GOAL OF THE EXERCISE: In the material below, find every line with "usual" and pull it out.

━━━━━━━━━━━━━━━━━━━━━━━━━━━━━━

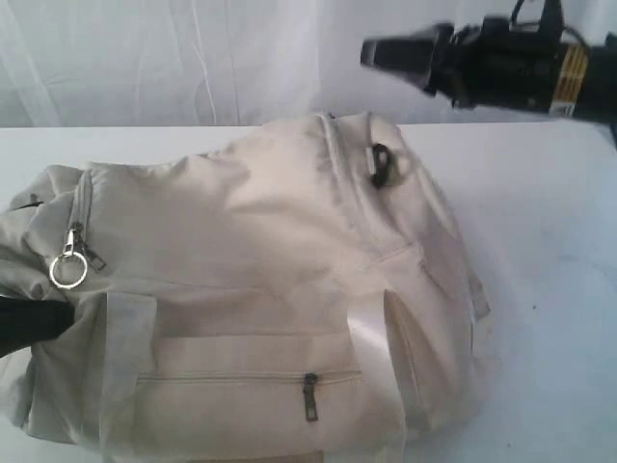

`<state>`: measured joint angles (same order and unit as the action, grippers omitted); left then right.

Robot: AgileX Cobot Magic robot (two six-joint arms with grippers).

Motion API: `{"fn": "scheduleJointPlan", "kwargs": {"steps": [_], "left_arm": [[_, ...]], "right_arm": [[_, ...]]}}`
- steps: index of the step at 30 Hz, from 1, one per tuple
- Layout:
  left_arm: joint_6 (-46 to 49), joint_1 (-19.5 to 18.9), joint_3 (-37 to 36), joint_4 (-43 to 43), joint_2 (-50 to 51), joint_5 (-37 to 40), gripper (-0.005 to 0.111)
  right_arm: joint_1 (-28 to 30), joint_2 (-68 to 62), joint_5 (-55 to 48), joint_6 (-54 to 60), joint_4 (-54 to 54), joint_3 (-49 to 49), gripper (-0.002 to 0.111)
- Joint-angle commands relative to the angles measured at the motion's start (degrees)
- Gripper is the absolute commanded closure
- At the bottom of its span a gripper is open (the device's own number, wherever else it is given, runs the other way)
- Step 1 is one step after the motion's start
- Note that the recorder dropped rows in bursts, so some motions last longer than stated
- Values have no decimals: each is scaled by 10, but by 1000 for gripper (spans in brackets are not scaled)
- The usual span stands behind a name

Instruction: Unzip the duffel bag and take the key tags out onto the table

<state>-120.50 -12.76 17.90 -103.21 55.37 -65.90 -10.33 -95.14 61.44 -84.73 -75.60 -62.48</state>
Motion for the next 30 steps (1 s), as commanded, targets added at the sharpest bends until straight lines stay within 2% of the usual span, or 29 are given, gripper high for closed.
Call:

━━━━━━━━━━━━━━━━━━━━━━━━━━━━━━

FINAL ANSWER:
- The usual span stands behind a name
Motion for the next 30 steps (1 s), as commanded, targets added at the sharpest bends until straight lines stay within 2% of the usual span, or 29 are given, gripper high for closed.

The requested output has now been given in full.